Periodic Reporting for period 1 - The Digital R&D team member (A Digital R&D team member, automating scientific knowledge handling, allowing European R&D to increase their speed of innovation)
Período documentado: 2023-05-01 hasta 2024-04-30
From a more commercial perspective, our clients and users' pain points are the intersection between an exponentially growing body of human scientific knowledge, increasing pressure to stay competitive through R&D and innovation efforts, and a realisation that while most other industries and departments are receiving digital makeovers, R&D is unusually stagnant in its ways. Our clients are R&D-heavy organisations in the chemical, pharmaceutical, MedTech, biotech, and material science industries. Their core operations depend highly on scientific content, from papers and patents to internally produced proprietary research. They have heavily staffed teams where most contributors will have education at least at the PhD level and can spend up to 40% of their time searching for aggregating and cleansing data. With a rapidly increasing body of content (6,000 papers and 8,000 patents a day, growing at 5% p.a.) their problem of accessing the proper knowledge at the right time to push innovation forward is becoming insurmountable. These companies operate in industries with heavy competition and depend on their scientific breakthroughs to stay ahead of their competitors. This hard-to-solve conundrum is causing a significant problem for these players. Navigating all these knowledge issues falls into two categories: One, they can or are required to do incredibly time-consuming tasks. For example, systematically reviewing new literature and extracting key findings. Two, tasks that are so time-consuming they cannot do them at scale even when they know it would yield significant value. Tasks include searching for and extracting detailed scientific information from competitor patents to gain a competitive advantage or covering all ground needed when developing new products. No matter the fundamental premise of their problem, the activities they want to, need to, or wish they could undertake falls into a basic category: Unlock insights from documented research.

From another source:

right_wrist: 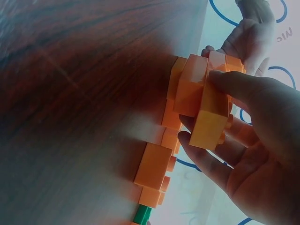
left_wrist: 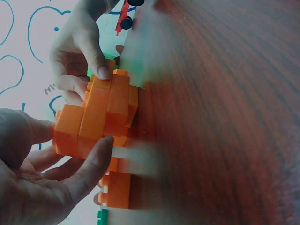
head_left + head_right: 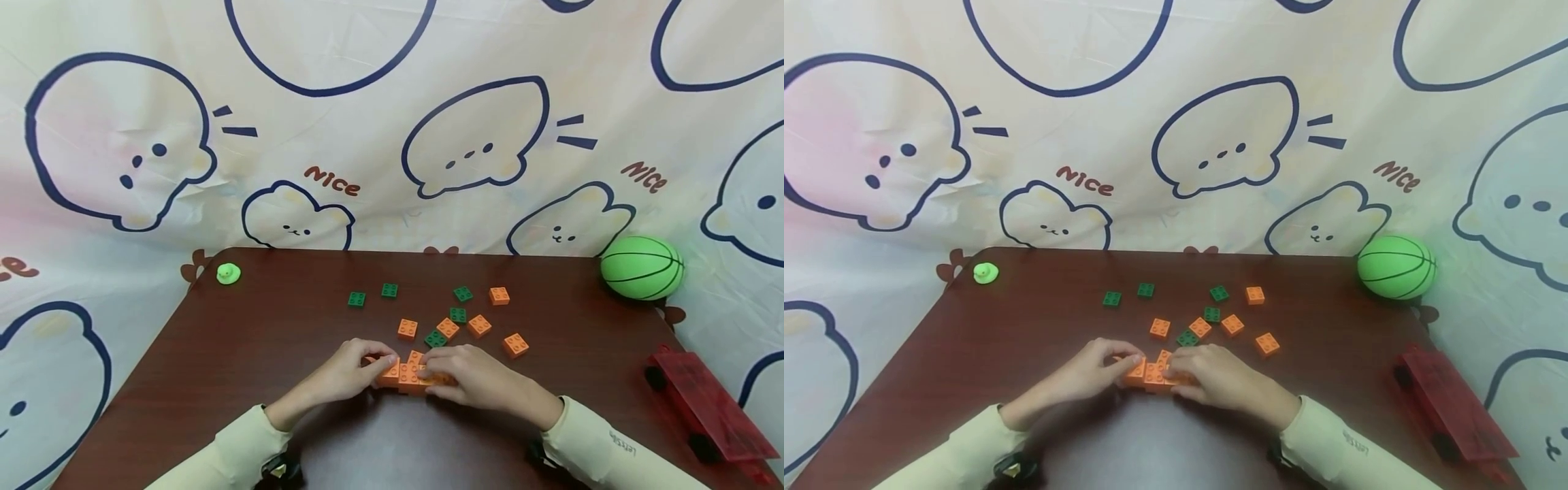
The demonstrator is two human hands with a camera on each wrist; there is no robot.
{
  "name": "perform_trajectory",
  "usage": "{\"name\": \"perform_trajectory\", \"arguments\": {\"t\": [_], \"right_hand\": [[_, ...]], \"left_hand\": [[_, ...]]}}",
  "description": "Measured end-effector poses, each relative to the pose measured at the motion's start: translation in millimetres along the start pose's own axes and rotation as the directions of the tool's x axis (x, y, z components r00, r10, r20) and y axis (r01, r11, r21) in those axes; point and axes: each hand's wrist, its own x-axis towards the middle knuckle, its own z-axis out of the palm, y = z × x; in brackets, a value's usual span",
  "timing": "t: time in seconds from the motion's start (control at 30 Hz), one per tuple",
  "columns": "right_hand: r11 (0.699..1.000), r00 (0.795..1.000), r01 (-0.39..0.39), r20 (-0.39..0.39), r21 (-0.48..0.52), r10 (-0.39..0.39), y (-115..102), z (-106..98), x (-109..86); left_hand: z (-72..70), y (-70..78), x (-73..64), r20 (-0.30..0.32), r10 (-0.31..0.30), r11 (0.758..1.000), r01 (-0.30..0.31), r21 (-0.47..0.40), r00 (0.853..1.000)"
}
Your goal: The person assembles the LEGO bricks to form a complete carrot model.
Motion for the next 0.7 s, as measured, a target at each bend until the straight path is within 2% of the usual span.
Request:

Our current tools are just the beginning. We have a grand vision for the future of Iris.ai. We are working towards creating a fully-fledged scientific assistant, a tool that can answer questions about data sets, guide users through their processes, ask the right questions, bring novel insights or interdisciplinary knowledge, and unlock discoveries. This is not just a dream. It's our roadmap for the future.
Over the past year, we have successfully built this from scattered tools and a range of TRL6 technologies into a fully-fledged market-leading research platform. The Workspace is content agnostic, and clients can load, add, or connect various knowledge sources - external and internal. We provide full privacy and security and do not use our clients’ content, data, or inputs for anything but their process, which is a must-have that few competitors have. Research demands rigorous attention to facts and no room for hallucinations, and we go beyond LLMs to enforce the ground truth. We focus on optimal human-machine collaboration, but when something is repeatable enough to be automated, it can be automated. We use smart, not large, language models where they suffice. Better for pricing and the environment. Finally, the ML models are rapidly reinforced in the client’s research field to handle their unique vocabulary context. This means the solution is rapidly scalable to various challenges, from core R&D via medical regulatory affairs to IP analysis.
In addition to bringing these tools to enterprise readiness and executing the pilots, both are works in progress. We are working actively to create our pipeline for commercial development, a key project component, and secure longer-term funding for our growth phase. Both processes are well underway.